Sonntag, 27. April 2008

There Will Be Blood

Kritiker und Academy sind sich einig: Dies ist ein grosser Film. Ich meine: Dies ist ein Film, der mit seiner Geschichte, mit jeder Einstellung, mit Musik und Schnitt zu verstehen gibt, dass er ein grosser Film ist. Tatsächlich ist There Will Be Blood ein Monument, ein brachialer Brocken, mit Figuren von archaischer Grösse, Szenen von schneidender Brillanz und roher Gewalt. Erzählt wird die Geschichte des Ölbarons Daniel Plainview, der sich mit Bauernschläue und ohne jegliche Rücksicht vom einsam in der Wüste grabenden Silberschürfer zum Magnaten emporarbeitet. Dabei gibt er das Kind eines Kollegen, der im Schacht ums Leben kommt, kurzerhand als sein eigenes aus, um Sympathie zu schinden; er beherrscht alle Nuancen von Umgänglichkeit und Brutalität; er setzt alle Leute skrupellos ein und nutzt sie aus, um seinen eigenen Gewinn zu vergrössern.

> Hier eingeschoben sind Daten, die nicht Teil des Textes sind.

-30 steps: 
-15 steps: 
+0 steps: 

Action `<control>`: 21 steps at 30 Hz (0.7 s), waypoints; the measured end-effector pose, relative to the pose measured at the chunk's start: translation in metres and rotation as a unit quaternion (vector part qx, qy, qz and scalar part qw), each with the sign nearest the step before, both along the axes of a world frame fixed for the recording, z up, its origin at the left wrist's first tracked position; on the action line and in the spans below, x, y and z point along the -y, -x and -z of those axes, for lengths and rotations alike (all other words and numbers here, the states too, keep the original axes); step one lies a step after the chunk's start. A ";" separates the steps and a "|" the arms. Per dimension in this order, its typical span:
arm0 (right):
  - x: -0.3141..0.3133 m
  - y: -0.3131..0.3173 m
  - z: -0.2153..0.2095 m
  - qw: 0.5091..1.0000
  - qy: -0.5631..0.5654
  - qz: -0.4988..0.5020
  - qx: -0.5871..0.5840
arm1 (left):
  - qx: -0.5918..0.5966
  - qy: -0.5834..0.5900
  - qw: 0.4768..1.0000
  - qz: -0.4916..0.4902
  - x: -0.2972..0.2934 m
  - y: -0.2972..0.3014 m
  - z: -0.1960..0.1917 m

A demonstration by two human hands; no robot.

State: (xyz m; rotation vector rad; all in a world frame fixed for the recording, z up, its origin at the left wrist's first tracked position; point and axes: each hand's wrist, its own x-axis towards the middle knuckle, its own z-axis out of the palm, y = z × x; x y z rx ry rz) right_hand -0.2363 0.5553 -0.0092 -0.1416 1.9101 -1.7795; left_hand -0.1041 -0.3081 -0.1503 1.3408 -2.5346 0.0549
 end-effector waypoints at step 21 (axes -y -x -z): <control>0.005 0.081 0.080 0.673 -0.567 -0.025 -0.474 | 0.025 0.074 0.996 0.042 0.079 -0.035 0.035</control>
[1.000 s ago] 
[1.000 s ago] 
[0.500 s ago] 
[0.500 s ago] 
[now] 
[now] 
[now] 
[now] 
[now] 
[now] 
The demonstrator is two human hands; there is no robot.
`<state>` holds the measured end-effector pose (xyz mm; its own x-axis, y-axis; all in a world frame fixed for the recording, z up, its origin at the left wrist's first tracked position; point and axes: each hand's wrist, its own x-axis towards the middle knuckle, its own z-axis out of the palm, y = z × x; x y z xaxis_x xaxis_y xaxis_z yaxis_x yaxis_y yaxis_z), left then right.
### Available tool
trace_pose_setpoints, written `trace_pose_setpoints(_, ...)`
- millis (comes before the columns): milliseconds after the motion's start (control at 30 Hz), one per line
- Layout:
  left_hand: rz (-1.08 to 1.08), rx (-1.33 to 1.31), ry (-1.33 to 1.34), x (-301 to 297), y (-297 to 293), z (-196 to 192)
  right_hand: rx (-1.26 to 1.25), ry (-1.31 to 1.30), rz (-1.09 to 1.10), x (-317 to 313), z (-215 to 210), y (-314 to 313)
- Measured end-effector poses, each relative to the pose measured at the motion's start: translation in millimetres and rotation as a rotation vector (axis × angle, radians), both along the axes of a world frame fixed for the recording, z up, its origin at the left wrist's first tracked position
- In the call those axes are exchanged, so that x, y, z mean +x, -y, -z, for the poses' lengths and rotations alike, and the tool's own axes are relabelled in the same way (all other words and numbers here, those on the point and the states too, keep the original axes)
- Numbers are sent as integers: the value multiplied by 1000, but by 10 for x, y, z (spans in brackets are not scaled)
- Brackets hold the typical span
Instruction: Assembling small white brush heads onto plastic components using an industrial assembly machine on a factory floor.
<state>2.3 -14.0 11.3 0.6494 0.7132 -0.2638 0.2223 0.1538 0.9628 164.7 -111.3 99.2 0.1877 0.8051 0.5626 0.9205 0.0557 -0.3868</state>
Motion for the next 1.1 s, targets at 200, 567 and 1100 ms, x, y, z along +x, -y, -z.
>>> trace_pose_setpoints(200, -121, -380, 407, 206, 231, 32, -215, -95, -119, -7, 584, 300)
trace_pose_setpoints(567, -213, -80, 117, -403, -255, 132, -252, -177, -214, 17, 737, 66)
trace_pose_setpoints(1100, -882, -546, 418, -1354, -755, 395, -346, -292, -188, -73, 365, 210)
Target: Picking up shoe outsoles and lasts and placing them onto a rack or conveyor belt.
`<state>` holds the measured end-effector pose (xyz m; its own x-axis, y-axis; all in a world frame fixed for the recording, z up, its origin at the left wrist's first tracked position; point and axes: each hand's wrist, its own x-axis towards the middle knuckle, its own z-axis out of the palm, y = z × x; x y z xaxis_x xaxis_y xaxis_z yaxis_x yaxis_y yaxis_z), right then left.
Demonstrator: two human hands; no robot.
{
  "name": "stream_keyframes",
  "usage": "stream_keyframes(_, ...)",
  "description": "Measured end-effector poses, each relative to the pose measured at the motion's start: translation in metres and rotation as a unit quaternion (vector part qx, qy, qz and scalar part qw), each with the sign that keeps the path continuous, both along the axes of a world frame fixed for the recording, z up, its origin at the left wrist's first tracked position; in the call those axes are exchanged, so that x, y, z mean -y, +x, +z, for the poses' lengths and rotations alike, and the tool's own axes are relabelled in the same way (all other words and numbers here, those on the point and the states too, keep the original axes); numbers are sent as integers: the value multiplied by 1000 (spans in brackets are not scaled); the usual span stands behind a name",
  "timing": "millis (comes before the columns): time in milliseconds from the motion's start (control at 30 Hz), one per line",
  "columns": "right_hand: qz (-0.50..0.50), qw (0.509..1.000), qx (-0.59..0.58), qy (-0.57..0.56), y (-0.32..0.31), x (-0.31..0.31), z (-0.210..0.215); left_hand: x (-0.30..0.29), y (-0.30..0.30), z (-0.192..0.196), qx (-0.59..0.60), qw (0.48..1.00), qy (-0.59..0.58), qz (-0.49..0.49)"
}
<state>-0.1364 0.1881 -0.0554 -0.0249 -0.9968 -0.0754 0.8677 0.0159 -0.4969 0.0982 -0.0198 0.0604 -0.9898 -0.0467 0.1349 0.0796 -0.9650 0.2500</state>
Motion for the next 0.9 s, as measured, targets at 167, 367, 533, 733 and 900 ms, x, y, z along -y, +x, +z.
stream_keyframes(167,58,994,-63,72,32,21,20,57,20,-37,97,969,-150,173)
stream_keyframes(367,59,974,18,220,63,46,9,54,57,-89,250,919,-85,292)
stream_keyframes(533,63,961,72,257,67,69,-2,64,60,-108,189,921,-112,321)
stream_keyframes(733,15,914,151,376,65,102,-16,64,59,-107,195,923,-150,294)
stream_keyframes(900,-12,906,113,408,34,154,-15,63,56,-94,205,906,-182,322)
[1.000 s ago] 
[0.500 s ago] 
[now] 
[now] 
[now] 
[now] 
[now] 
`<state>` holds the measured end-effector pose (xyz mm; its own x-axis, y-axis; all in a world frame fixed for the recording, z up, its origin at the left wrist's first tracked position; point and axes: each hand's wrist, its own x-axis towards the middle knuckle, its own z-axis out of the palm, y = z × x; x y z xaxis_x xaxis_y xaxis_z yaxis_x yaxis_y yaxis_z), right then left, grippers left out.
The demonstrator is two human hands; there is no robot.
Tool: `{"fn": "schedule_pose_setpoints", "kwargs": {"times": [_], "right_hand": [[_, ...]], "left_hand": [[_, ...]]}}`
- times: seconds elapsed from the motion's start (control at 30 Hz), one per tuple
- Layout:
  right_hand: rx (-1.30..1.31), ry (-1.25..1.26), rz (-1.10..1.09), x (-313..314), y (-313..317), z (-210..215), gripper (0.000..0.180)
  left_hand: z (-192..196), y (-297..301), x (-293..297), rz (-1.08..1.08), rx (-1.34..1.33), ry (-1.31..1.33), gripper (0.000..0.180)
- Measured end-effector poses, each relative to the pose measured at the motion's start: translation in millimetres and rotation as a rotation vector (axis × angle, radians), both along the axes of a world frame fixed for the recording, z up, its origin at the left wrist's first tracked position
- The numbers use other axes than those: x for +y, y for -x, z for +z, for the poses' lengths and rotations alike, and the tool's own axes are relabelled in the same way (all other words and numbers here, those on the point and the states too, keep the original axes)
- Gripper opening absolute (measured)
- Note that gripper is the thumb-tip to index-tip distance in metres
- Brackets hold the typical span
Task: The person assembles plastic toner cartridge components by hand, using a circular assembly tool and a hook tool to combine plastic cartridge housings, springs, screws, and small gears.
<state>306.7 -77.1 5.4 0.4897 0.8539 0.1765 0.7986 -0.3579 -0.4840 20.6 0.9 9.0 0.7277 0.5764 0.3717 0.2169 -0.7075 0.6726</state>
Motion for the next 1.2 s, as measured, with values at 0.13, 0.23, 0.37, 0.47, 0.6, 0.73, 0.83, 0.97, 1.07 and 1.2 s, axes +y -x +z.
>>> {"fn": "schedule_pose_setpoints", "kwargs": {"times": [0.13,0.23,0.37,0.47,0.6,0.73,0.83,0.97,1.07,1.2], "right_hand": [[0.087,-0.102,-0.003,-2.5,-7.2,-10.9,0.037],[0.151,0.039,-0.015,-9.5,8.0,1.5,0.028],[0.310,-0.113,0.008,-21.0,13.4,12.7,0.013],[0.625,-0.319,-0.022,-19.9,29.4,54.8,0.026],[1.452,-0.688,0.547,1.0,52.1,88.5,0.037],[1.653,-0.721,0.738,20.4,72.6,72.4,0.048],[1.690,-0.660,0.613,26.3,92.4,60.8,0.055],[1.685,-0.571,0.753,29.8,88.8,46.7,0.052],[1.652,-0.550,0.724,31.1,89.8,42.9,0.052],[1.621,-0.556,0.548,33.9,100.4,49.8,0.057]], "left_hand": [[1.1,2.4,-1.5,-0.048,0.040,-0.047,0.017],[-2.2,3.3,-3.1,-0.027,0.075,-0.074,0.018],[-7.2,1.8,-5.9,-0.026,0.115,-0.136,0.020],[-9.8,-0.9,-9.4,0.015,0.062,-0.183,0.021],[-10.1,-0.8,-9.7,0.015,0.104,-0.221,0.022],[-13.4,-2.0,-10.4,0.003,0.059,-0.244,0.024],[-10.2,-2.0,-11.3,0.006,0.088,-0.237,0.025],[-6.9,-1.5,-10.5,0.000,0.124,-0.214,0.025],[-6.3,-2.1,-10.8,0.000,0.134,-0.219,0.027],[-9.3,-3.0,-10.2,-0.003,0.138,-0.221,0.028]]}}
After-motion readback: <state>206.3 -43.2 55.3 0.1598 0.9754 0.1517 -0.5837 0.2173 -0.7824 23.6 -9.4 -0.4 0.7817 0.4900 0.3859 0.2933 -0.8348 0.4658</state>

Und trotzdem hat mich der Film nicht überzeugt. Das liegt hauptsächlich an zwei Gründen. Der erste ist Plainviews hauptsächlicher Antagonist bei der Ausbeutung der Erdölvorkommen in Little Boston, Kalifornien, der bigotte Eli Sunday, selbsternannter Pastor der Church of the Third Revelation: Ein Schatten von Mensch, zerdrückt, mit fisteliger Stimme, bei seinen Predigten aber aufs groteskeste überschäumend, wirkt er wie eine blutleere, billige Parodie auf einen Pfingstler - eine schwache Figur und keinesfalls ein ebenbürtiges Gegenüber des mit jeder Faser vibrierenden Plainviews, der von Daniel Day-Lewis nicht einfach gespielt, sondern im Wortsinne verkörpert wird. Und dann der Schluss: Nach einem (zugegebenermassen wunderschön inszenierten) Zeitsprung um 20 Jahre hört der Film in zwei kruden Szenen abrupt auf. Dabei kommen die Beziehungen Plainviews zu seinem Sohn und zu Eli Sunday zu einem Ende, das allerdings der kraftvoll und komplex aufgebauten und entwickelten Vorgeschichte überhaupt nicht gerecht wird.


Ein ganz anderer Gedanke hat sich in mir mit dem Film festgesetzt, einer zu unserer Nähe beziehungsweise Ferne zu den USA: Wie sollen wir, die wir mit Wilhelm Tell und dem Rütli, mit Sonderbund und Aktivdienst, mithin mit entweder sehr fernen oder relativ gesitteten Mythen aufgewachsen sind, je ein Volk verstehen, dessen kollektive Mythologie von einem in jeder Hinsicht extremen und brutalen Vorstoss ins Unbekannte geprägt ist, der gerade mal etwas mehr als hundert Jahre zurückliegt? In Diskussionen mit Amerikanern über Politik, Kultur oder eigentlich alles mögliche verstehen wir zwar die Worte; den Subtext, der von diesem so verschiedenen Hintergrund geprägt wird, können wir allenfalls erahnen, aber kaum mitfühlen.